Softly the warm, roseleaf hand came down upon her head with its gentle touch like a blessing. “Well, child, I’ve been suspecting as much for a long time, so you needn’t worry lest you’ve shocked me. I’ve got eyes in my head and I could see you were more interested in the world than in the church. But I began to look back, and I thought it was perhaps as much my own fault as yours. I shouldn’t have put those pearls into the matter at all. I meant to give them to you anyway. I always intended them for you. But it did give me great pleasure to have you have them and wear them first at your first communion as I wore mine. Still, I see now I shouldn’t have done it, or at least I shouldn’t have let you know anything about it.”

“But Grandmother, I’m so ashamed!” wailed Constance like a little child, putting her head down in her grandmother’s lap under the soft, comforting hand.

“Well, little girl, it’s always a good sign to be ashamed when you’ve done something wrong. It’s not till we begin to see ourselves that we get ashamed, and you’ve got to see yourself before you can set things right. So now, child, what are you going to do about it?”

Constance was still for a minute, the big tears stealing out from under her lashes and rolling down her cheeks till Grandmother’s fine, soft handkerchief wiped them off. Then the girl spoke again. “I’m going to give you back the pearls, Grandmother, and let you give them to Cousin Norma.”
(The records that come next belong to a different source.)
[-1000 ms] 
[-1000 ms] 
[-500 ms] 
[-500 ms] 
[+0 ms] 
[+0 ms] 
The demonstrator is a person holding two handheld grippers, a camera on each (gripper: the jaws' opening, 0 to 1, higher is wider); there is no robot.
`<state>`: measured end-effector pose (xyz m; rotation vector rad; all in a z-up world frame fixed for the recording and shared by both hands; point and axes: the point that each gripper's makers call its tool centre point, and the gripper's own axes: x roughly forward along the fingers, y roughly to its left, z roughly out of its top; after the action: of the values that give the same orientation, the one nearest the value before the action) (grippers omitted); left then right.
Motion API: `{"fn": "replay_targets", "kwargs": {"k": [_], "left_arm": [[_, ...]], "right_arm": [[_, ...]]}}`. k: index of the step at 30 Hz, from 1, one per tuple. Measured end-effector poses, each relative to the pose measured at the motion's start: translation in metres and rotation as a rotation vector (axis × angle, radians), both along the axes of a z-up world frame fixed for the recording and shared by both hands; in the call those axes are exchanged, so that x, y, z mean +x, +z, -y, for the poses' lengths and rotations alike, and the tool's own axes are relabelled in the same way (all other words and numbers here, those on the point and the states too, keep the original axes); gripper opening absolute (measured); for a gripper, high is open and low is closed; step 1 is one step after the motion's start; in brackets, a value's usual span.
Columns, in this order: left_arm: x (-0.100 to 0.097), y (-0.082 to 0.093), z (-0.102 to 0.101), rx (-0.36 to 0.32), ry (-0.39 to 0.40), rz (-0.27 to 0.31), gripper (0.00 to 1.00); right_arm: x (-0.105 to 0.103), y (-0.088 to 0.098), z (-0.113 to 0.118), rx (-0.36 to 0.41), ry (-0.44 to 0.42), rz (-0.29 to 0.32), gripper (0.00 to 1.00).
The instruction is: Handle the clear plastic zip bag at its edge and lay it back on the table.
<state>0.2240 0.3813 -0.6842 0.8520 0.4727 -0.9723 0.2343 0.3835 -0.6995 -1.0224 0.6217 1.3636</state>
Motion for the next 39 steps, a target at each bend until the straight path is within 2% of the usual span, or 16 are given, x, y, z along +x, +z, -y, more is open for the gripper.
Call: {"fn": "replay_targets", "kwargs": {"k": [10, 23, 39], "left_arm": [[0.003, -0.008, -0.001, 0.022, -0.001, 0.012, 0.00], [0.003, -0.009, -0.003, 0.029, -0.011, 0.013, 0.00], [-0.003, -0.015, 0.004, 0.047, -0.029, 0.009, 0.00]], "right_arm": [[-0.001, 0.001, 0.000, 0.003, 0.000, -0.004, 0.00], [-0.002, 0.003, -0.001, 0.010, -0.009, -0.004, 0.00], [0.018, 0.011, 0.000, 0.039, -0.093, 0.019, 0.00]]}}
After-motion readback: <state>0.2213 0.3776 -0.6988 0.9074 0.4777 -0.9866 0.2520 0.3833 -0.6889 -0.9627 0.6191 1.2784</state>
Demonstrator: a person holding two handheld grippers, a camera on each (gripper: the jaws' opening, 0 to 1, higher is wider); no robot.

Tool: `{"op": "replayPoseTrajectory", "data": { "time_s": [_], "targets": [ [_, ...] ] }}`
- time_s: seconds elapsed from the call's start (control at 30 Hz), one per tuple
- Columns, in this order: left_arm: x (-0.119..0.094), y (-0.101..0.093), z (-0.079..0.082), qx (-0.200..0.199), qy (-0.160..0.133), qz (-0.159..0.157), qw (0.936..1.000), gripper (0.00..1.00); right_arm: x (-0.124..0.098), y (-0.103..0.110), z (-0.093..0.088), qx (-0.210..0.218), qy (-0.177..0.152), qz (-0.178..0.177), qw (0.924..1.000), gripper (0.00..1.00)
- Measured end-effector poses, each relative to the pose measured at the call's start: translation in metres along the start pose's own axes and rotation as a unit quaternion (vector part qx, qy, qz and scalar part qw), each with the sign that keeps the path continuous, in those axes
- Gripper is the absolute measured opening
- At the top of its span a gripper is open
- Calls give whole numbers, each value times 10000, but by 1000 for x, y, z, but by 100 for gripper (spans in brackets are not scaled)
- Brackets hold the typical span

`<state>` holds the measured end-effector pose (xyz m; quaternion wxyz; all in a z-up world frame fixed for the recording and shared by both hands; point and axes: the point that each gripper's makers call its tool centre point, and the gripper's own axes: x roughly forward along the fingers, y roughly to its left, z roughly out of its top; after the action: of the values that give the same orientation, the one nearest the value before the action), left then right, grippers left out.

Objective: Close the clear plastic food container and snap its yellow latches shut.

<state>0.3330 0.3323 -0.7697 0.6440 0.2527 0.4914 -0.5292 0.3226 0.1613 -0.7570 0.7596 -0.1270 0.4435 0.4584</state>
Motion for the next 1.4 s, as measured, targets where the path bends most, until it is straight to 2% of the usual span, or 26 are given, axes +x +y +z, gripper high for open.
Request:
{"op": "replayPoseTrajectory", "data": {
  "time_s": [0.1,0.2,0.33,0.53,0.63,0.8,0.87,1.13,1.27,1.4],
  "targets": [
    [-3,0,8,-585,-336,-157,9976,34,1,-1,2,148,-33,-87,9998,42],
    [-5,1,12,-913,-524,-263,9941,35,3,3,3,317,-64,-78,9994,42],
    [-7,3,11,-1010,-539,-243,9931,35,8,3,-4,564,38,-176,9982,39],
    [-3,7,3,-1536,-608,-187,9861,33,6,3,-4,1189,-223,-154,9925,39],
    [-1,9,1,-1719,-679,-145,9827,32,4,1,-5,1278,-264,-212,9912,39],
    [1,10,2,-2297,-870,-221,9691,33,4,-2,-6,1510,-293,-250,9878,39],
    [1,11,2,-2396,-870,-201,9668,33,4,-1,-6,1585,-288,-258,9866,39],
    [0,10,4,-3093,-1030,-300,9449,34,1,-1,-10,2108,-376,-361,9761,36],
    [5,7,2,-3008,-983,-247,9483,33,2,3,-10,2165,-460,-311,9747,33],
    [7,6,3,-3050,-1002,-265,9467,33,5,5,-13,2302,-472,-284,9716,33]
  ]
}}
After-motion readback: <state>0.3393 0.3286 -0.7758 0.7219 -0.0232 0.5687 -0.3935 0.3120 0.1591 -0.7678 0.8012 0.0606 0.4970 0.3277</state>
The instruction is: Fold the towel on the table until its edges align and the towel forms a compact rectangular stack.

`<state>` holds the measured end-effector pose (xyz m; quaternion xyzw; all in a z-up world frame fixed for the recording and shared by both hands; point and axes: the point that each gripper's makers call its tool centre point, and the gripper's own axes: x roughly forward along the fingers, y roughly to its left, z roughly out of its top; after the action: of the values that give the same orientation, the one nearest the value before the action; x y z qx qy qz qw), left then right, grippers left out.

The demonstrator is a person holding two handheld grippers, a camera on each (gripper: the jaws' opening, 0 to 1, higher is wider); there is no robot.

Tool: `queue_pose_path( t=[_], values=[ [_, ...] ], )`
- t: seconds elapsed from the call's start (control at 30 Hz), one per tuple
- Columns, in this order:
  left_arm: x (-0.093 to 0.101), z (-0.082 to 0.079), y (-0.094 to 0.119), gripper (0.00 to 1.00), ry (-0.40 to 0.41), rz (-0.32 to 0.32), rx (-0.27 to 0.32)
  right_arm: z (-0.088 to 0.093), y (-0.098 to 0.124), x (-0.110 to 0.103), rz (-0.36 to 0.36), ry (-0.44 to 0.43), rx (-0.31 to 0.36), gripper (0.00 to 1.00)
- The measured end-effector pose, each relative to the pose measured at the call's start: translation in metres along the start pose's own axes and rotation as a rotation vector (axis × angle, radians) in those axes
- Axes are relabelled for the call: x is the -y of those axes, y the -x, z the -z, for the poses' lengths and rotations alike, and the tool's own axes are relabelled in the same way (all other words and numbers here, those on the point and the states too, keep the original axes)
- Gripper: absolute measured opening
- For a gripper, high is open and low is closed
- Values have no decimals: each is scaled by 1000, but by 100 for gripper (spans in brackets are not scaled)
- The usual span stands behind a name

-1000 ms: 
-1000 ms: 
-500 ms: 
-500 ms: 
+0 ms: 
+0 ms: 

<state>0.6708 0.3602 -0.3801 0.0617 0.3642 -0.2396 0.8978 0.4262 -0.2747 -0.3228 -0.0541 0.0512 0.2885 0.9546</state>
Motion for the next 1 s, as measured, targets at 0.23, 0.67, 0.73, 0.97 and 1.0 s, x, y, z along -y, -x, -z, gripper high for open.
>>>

“No,” said Grandmother after a moment, “the pearls are yours. I’ve given Norma their equivalent in something she wanted more than pearls, the money to go abroad and study. You’ll have to work out the cure without giving back the pearls, child. I don’t want the pearls. I have always wanted you to have them ever since you came into the world. I planned to give them to you the night you were born. And even if you were to punish yourself by giving them back or not wearing them, that would not undo the thing you did. Because, child, it wasn’t me nor the pearls you sinned against; it was God. You trifled with His holy things. You’ve got to make it right with Him somehow. I’m glad you came to me and were honest. It’s taken a great load off my mind to think you have found yourself out. But you haven’t really gone to the root of the matter yet until you’ve made it right with God.”

It was very still in the room. Far away over toward the country club a meadow lark trilled out a long, sweet note, and a little breeze came in at the window and cooled Constance’s hot brow, blowing back the tendrils of gold hair. Grandmother just laid her hand softly on the bowed head again and waited.

At last Constance raised her head and asked tremulously, “Do you think I should get up before the congregation and publicly state that I did not mean what I promised? Should I try to undo it somehow?”

“No,” said the old lady thoughtfully, “I don’t see how that would do any good, unless you wanted to publicly testify that you had come to a different way of thinking. But even that would be something that would come afterwards. And it is not always best to confess your wrong before the world unless the world has a right to know or you can help somebody by it. There is something that must come first, and that is to make it right with God.”

After a much longer silence Constance asked huskily, “How could one make it right with God, Grand?”

The old lady was slow in answering, with a shy reserve about her as if she were treading upon too holy ground to speak freely. “There is prayer,” she said solemnly. “Have you taken it to God yet, Connie?”

Constance shook her head. “I’m not sure I would dare,” she said softly.

“There’s nothing to fear, child. He’ll search you, of course. But that’s the only way to get right. Make a clean breast of it and don’t hold anything back even to yourself. I remember when your mother was a little girl she had eaten some fruit that I had told her not to touch. She didn’t seem to know I knew it. I waited for days for her to come and confess, but she went right on as happily as ever. It didn’t seem to bother her, except at night I noticed that she didn’t like to have the light out, and she always begged me to sit by her till she fell asleep. But at last one night I left her alone in the dark, and then she got to crying. I came in and she told me that the eye of God was looking down on her, seeing how naughty she had been. And then she told me what she had done. I remember how I gathered her in my arms after she had confessed and how she snuggled down in my neck and went to sleep. We don’t need to be afraid of our Father, child, if we really want to get right with Him.”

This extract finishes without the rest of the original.